WORK INSTRUCTION —
Report how many lines in the listing below include the string "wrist", and write nothing more.

_ _ _ _ _

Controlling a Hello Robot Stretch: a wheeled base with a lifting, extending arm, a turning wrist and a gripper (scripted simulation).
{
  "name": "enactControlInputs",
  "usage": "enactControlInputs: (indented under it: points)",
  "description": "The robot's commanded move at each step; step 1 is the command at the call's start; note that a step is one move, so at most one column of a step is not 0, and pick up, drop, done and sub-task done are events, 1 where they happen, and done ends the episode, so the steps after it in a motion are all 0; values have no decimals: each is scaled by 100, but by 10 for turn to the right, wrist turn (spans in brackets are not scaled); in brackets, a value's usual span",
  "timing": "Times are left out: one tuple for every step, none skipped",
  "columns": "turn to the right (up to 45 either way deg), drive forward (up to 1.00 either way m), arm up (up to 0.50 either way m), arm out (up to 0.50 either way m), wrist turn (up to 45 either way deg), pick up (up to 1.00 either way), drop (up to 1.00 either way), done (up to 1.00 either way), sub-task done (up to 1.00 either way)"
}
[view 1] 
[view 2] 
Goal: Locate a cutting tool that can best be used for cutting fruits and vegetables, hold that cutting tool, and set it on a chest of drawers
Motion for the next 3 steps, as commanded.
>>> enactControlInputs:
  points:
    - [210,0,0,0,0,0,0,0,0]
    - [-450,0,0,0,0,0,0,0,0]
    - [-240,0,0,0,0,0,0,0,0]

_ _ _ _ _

RESULT —
3